Take, for example, ‘I’m A Slave 4 U’, 10 years later a still startlingly dissonant experiment in Prince-referencing minimalism courtesy of The Neptunes that pioneered the post-millennial urbanised pop that reached saturation point around the middle of the decade it opened, by which time Spears herself had already moved onto new fresher pastures with collaborators Bloodshy & Avant to fashion ‘Toxic’, a worldwide hit despite its decidedly weird mix of Bollywood strings and rhythm guitar supporting an almost comically disjointed melody line (just listen to the sheer range of notes covered by that chorus). Indeed her current smash hit, ‘Hold It Against Me’, shows that she has not lost her appeal among the world’s most exciting music-makers, dipping its pop toes into house, trance and, to shuddering effect, dubstep, within the space of three minutes. Even cuts her team has rejected demonstrate her role as a potent muse for talented songwriters, with Girls Aloud’s electrifying ‘Graffiti My Soul’ (the sound of Madonna going at it with Michael Jackson with the Prodigy on in the background) originally composed with Spears in mind, while Lady Gaga’s own ‘Telephone’ seems to have done well enough without its first-intended performer. Without willing muses like Britney to offer them unfettered licence to go wild, liberated from concern for meaning or coherence with anything beyond their allocated three minutes, inventive songwriters would lack the necessary blank canvas for their creations to reach public consumption uncompromised by the insisted-upon influence of other more hands-on performers.
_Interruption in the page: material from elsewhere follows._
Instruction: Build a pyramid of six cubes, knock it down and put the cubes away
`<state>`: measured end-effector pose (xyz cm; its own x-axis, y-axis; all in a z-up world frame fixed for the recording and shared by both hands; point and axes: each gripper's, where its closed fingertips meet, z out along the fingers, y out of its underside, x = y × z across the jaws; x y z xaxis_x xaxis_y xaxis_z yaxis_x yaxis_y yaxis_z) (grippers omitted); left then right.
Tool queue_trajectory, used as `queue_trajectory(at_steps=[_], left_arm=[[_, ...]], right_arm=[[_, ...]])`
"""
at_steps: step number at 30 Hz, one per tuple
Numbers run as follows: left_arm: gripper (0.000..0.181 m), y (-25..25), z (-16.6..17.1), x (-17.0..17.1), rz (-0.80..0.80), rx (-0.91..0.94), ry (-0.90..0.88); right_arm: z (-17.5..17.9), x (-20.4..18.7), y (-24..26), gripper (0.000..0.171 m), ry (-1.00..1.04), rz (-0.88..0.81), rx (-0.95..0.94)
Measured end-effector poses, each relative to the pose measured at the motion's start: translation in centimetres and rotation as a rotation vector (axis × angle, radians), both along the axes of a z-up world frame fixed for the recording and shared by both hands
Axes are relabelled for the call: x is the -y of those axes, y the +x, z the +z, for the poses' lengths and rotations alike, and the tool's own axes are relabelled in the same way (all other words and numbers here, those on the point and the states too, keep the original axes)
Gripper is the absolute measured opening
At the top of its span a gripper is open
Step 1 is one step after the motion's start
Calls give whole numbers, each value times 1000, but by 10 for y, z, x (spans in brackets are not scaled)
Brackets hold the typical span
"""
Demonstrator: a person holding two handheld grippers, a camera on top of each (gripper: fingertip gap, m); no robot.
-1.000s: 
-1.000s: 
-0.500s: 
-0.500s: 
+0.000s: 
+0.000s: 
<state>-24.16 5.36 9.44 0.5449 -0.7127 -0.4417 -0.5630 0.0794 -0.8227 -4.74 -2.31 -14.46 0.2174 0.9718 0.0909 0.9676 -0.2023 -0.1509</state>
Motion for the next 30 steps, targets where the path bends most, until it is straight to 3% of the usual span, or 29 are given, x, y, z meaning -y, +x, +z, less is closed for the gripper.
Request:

And returning to her selection for her own special episode of Glee, perhaps this is where Britney finally embodies that sense of outsiderness that at first seemed to be lacking. In a world where auteurs like Lady Gaga are issuing such self-important lyrics as “I’M BEAUTIFUL IN MY WAY, ‘CAUSE GOD MAKES NO MISTAKES, I’M ON THE RIGHT TRACK BABY, I WAS BORN THIS WAY”, and as both artists prepare to do chart battle when they release their forthcoming albums in the coming months, we need mindless ciphers like Britney, now the outsiders, to fly the flag for fearless, unpretentious, instantly gratifying pop.